Some will say a high oil price is what the world needs to wean itself off fossil fuels. But the reality is it makes a transition even more challenging.

In times such as these, even the most climate-conscious governments tend to buckle, granting tax breaks and spending billions of dollars to keep conventional fuels affordable. More than 20 countries have created subsidies to provide relief at the pump, according to data compiled by Bloomberg News. And because expensive oil is driving up inflation and prompting interest rate increases, renewable energy companies face a higher cost of capital.

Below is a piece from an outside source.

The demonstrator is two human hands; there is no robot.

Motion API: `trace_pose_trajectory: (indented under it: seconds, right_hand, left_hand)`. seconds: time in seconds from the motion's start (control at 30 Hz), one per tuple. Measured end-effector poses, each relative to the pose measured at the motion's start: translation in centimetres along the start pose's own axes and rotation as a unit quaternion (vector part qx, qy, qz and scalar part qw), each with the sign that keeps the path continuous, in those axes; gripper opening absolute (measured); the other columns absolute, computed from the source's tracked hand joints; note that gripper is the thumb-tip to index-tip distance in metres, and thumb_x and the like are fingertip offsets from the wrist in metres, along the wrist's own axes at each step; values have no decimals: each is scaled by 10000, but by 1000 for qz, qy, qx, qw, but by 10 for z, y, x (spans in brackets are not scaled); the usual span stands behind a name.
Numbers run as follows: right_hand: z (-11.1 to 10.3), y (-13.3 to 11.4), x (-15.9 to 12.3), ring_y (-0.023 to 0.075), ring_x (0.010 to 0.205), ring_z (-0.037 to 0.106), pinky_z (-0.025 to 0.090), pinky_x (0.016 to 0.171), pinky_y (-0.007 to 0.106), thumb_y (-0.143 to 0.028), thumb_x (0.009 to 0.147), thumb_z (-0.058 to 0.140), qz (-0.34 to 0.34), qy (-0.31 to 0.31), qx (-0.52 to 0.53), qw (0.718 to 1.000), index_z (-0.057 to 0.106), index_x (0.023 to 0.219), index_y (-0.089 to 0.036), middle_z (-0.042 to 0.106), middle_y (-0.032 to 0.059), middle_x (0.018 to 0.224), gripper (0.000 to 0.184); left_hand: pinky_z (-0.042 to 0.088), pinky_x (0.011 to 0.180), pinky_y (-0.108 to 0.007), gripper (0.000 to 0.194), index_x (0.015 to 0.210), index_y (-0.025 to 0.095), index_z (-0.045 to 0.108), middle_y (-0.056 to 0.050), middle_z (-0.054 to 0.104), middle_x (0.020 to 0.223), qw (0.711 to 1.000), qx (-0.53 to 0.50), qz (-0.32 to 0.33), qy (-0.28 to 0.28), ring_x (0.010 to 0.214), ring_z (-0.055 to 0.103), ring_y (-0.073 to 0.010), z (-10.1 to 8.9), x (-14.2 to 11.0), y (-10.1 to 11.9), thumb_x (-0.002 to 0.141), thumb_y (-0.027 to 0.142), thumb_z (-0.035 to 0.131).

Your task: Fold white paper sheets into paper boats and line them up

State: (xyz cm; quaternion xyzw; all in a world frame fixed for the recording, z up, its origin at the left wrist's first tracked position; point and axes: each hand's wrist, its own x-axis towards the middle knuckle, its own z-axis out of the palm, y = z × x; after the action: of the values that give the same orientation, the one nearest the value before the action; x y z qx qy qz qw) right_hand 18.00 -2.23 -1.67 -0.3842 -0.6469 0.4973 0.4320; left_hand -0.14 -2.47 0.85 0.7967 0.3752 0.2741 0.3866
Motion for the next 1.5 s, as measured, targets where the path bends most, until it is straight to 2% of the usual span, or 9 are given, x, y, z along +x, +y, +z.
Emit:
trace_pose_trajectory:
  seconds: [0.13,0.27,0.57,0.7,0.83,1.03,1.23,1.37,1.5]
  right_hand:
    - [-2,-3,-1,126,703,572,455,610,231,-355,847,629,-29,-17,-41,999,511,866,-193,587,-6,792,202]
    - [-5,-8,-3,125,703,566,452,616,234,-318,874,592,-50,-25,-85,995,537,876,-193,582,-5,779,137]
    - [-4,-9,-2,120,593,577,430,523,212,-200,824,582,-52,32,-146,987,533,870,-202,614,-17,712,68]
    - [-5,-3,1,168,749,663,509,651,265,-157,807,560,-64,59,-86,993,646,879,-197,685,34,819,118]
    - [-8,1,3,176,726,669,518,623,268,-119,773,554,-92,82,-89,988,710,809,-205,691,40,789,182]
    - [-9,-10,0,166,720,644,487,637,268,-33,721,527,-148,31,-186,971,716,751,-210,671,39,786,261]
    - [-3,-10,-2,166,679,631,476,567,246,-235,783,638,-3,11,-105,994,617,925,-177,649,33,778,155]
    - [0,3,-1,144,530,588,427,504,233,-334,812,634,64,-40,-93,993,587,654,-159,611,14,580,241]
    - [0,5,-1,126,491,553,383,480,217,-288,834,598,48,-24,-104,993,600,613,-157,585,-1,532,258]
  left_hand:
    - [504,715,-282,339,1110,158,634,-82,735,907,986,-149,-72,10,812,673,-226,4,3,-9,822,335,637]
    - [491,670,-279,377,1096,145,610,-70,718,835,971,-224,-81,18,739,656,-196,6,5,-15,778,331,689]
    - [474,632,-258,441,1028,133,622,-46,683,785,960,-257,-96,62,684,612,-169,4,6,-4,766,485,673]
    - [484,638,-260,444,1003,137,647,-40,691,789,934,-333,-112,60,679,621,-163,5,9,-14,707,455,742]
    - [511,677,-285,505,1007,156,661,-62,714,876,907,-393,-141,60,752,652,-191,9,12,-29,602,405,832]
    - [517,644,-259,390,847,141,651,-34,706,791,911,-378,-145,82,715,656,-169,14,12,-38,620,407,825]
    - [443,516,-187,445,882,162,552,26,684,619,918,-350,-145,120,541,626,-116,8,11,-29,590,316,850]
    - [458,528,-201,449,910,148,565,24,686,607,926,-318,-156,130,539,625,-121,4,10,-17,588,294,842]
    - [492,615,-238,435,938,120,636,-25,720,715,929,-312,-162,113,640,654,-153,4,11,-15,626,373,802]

The world’s 20 million electric cars aren’t enough to cut oil demand. BloombergNEF, which issues a long-term EV forecast annually, expects crude demand from road transport to peak in 2027.

Not everyone is a bull. Citigroup Inc. published a recent note that predicted oil could tumble to $65 a barrel in the event of a recession. Oil demand may drop only in “the worst global recessions,” the bank said. “But oil prices fall in all recessions.”

On July 8, Putin warned of the opposite. Western nations made a mistake when they sanctioned his nation’s energy supplies, he said. Should they continue, he said, the global energy market faces “even more severe, without exaggeration, even catastrophic consequences.”